Go to the line holding "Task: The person" in the data below. Return it and each line after it through the last, exactly, and skip the pictures.

Source data:
--- START ---

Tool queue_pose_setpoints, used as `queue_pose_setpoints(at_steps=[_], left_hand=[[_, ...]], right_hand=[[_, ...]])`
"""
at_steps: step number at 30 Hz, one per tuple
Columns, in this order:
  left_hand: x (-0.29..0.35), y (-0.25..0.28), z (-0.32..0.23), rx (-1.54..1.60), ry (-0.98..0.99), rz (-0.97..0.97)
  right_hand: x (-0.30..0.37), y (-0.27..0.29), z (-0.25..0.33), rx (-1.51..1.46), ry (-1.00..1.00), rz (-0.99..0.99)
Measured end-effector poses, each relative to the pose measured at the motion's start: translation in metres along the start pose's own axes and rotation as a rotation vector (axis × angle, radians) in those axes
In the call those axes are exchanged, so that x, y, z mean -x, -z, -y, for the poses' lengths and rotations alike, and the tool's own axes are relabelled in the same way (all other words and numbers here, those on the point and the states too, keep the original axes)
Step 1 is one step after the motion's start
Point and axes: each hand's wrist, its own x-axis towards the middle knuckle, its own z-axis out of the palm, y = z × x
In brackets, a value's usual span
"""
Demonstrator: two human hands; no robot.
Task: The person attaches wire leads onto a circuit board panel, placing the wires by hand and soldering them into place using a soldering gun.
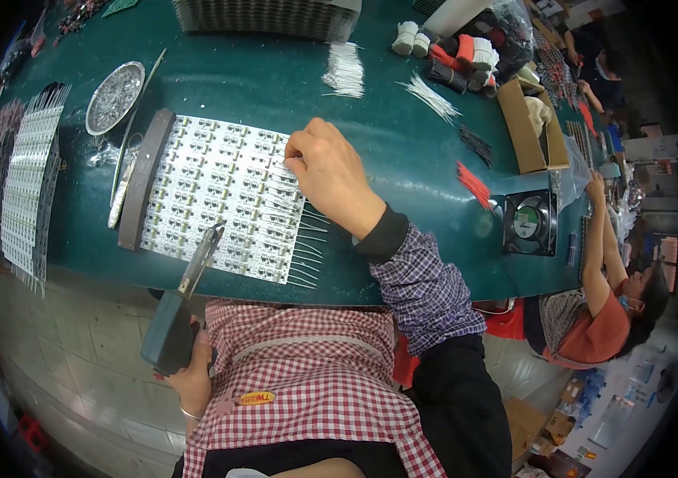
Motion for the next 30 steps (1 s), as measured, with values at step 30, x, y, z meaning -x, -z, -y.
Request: queue_pose_setpoints(at_steps=[30], left_hand=[[-0.003,-0.006,-0.020,0.028,-0.031,-0.177]], right_hand=[[0.001,-0.013,0.006,0.083,0.087,0.036]])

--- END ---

Your solution:
Task: The person attaches wire leads onto a circuit board panel, placing the wires by hand and soldering them into place using a soldering gun.
Motion for the next 30 steps (1 s), as measured, with values at step 30, x, y, z meaning -x, -z, -y.
Request: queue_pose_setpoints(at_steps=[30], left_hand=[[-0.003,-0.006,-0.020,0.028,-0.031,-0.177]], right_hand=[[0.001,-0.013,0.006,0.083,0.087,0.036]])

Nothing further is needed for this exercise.